Activity
Copy precisely the first line of the material below and every later line, stopping with the line that contains "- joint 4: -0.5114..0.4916".

Source data

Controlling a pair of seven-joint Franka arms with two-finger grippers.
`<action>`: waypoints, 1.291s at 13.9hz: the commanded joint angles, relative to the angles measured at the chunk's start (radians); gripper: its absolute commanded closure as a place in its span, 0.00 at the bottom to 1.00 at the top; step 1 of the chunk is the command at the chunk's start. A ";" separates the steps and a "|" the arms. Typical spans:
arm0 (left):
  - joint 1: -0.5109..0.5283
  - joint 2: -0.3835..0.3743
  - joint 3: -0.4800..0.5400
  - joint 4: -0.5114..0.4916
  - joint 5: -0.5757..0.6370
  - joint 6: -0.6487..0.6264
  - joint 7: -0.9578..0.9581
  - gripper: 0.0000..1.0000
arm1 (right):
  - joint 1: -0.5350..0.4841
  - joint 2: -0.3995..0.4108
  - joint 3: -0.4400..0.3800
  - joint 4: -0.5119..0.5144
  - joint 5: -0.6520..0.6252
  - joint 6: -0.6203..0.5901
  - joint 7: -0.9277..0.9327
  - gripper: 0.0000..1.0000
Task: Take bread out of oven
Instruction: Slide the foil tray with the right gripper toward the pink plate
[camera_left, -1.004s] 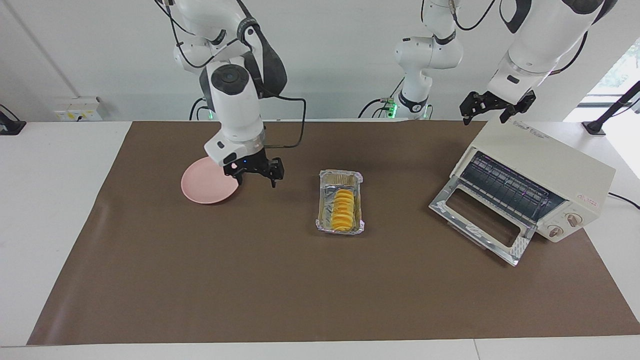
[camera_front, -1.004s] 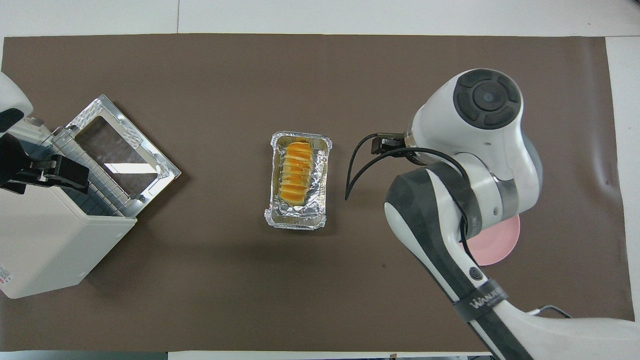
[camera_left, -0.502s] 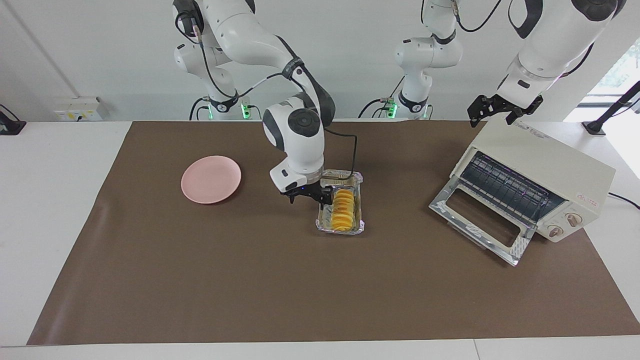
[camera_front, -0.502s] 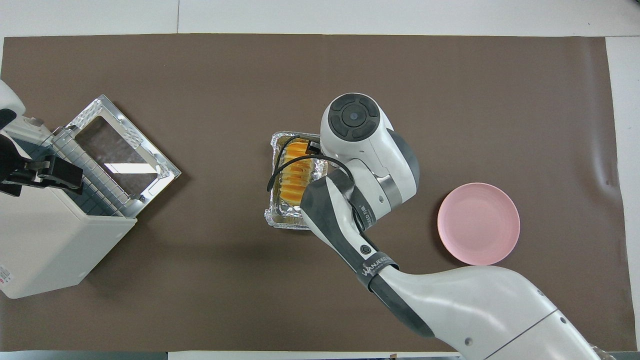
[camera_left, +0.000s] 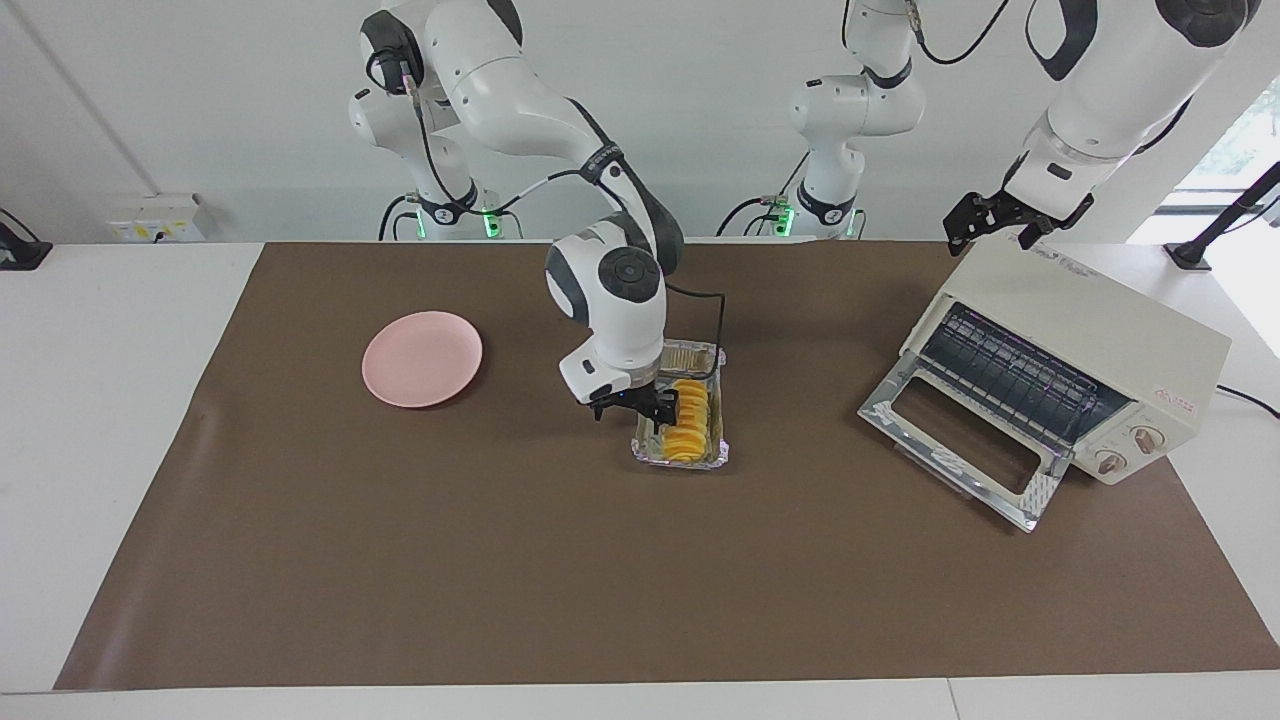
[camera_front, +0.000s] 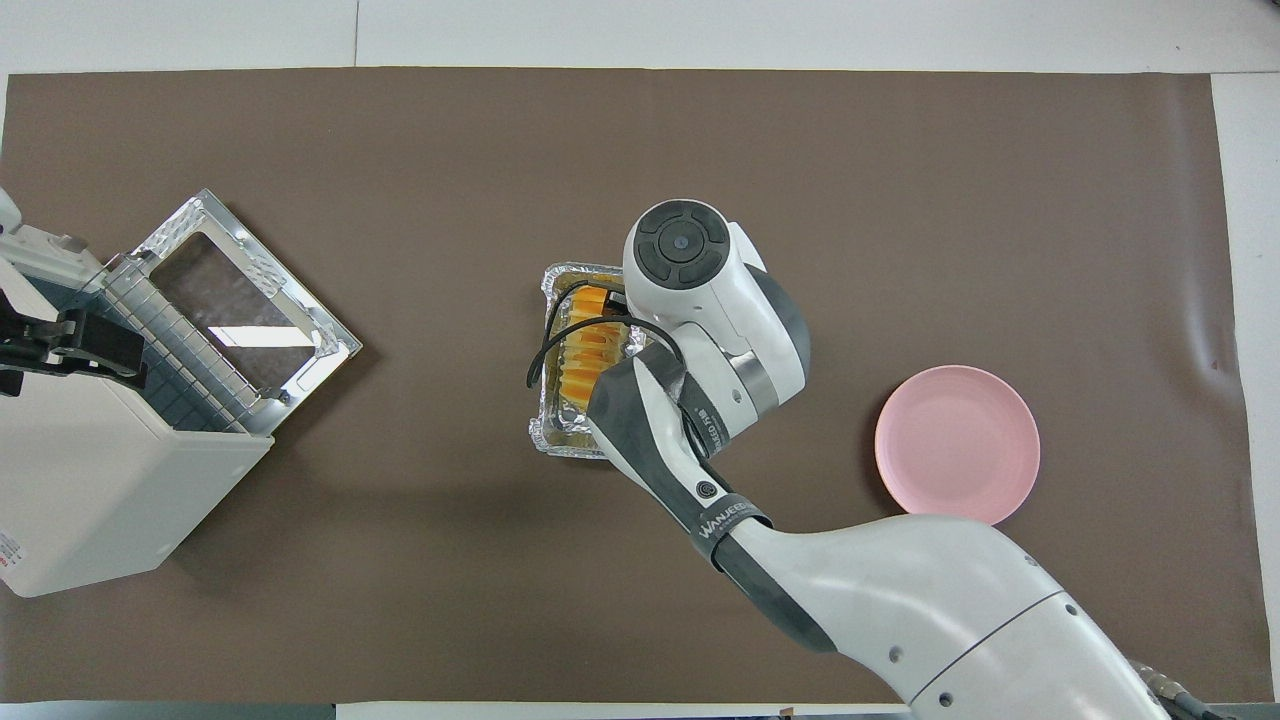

Answer to this problem
Controlling a pair of seven-joint Franka arms with two-finger grippers.
`<action>`: waypoints, 1.291s at 13.9hz: the commanded joint angles, relative to the angles measured at the chunk's start (radians); gripper: its absolute commanded closure as a place in its span, 0.00 at the bottom to 1.00 at the top; step 1 of the chunk is the command at the chunk's start. A ";" separates the steps and a "|" the arms. Typical spans:
arm0 (left):
  - joint 1: -0.5109..0.5283
  - joint 2: -0.3835..0.3743
  - joint 3: -0.4800..0.5400
  - joint 4: -0.5114..0.4916

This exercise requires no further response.